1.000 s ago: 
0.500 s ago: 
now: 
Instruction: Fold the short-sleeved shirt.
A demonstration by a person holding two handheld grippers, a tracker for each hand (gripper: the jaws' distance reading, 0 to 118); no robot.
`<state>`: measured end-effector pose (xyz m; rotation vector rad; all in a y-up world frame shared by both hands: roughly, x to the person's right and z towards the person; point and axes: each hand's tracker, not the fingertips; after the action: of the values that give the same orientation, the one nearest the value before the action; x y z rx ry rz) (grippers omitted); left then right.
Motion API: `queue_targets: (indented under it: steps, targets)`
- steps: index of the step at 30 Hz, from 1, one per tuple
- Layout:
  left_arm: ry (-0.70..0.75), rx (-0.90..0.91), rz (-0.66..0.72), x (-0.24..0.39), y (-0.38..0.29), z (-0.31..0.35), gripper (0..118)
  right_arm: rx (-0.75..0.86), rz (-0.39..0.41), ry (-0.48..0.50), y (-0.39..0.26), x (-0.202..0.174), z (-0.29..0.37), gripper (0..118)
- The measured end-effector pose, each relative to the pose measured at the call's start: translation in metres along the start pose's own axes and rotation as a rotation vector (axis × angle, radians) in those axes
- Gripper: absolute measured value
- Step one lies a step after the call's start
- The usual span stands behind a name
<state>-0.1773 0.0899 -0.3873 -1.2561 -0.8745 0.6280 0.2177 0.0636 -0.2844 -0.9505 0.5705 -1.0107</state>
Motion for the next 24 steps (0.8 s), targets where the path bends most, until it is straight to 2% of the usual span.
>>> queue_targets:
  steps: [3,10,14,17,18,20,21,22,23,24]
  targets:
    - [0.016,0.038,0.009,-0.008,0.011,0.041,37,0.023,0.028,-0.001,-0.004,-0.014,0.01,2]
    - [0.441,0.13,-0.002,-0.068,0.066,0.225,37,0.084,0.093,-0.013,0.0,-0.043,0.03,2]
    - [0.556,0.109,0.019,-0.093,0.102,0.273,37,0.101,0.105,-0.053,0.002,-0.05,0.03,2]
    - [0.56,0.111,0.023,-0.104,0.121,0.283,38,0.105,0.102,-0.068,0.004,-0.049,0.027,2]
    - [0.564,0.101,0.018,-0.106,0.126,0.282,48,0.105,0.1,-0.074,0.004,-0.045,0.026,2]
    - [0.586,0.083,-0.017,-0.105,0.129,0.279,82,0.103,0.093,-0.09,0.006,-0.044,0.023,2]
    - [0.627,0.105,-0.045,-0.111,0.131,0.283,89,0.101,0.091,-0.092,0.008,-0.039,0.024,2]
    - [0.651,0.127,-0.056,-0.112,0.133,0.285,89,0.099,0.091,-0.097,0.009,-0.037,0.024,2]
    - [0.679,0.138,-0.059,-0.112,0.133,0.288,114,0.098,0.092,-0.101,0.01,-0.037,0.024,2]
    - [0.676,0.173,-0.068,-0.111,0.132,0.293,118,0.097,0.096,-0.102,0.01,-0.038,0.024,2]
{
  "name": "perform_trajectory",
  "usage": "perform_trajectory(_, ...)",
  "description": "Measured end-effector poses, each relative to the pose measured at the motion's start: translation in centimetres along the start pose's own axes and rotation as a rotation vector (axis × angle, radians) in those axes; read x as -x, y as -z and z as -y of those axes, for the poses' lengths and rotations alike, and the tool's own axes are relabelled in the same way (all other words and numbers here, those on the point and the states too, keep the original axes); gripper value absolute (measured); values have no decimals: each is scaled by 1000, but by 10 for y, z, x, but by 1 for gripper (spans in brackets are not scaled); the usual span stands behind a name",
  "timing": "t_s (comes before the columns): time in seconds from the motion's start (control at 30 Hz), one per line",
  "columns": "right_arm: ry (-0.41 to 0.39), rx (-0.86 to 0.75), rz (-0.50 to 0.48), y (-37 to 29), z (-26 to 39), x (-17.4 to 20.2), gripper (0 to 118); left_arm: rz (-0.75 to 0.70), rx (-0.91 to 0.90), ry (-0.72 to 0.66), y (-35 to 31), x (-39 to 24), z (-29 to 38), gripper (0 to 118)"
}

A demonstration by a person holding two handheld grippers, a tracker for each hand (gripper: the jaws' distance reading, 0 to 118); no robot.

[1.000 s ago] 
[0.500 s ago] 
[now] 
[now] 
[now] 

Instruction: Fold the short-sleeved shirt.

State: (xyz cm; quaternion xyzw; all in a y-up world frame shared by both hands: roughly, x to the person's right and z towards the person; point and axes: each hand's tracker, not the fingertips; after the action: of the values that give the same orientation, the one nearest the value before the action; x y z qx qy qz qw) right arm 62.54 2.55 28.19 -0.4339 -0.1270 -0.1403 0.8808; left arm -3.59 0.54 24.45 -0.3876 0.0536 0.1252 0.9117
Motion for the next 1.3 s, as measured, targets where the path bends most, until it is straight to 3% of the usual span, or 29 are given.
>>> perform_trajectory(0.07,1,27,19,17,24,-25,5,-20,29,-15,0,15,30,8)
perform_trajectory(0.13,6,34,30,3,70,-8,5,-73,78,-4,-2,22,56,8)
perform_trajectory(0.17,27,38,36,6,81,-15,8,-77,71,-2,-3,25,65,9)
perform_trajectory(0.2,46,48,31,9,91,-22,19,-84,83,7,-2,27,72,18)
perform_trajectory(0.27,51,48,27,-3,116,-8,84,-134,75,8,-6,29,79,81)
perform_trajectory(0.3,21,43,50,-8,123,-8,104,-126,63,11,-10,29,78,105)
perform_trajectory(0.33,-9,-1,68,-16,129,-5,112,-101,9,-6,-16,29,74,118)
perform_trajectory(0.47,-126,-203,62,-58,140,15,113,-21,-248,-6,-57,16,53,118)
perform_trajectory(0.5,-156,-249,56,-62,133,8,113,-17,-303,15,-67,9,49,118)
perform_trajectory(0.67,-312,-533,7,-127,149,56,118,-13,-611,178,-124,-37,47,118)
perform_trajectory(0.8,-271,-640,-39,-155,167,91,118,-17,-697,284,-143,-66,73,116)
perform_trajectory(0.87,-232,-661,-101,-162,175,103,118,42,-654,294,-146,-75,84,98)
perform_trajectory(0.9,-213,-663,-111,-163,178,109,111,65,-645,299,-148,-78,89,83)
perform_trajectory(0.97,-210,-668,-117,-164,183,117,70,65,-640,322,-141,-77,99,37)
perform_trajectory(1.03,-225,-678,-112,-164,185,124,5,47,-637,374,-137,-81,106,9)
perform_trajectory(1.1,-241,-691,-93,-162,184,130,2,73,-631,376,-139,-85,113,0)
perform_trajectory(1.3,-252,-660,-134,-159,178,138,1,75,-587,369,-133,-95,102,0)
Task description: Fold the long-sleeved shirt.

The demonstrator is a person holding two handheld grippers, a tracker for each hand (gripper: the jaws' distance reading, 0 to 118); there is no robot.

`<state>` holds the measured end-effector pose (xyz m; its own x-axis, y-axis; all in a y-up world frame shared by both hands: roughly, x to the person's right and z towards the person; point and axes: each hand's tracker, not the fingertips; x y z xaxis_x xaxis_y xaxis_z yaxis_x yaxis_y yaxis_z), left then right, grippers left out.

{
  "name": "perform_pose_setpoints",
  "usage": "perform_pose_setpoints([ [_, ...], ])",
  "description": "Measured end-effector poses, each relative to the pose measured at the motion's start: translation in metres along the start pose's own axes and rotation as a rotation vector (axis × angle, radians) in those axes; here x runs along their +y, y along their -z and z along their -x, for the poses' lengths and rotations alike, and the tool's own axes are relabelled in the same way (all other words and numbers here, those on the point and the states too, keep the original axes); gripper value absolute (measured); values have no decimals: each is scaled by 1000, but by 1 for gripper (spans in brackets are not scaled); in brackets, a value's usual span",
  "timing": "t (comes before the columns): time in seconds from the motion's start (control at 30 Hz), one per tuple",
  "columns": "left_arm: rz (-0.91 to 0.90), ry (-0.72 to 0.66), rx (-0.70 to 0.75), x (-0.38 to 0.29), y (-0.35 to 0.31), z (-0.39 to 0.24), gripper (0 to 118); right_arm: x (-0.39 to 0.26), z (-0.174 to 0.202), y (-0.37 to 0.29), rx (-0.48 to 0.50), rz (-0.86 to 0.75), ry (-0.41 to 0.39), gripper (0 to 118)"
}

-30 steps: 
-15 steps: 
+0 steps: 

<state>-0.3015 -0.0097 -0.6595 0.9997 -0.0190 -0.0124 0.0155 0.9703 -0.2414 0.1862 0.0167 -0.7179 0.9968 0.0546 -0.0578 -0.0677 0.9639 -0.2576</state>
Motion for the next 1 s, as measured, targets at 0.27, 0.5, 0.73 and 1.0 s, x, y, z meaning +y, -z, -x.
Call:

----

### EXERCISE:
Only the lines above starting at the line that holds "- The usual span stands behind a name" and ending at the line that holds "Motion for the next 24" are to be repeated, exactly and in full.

### SOLUTION TO THE EXERCISE:
- The usual span stands behind a name
<state>-0.1773 0.0899 -0.3873 -1.2561 -0.8745 0.6280 0.2177 0.0636 -0.2844 -0.9505 0.5705 -1.0107</state>
Motion for the next 24 steps (0.8 s), targets where the path bends most, until it is straight to 2% of the usual span.

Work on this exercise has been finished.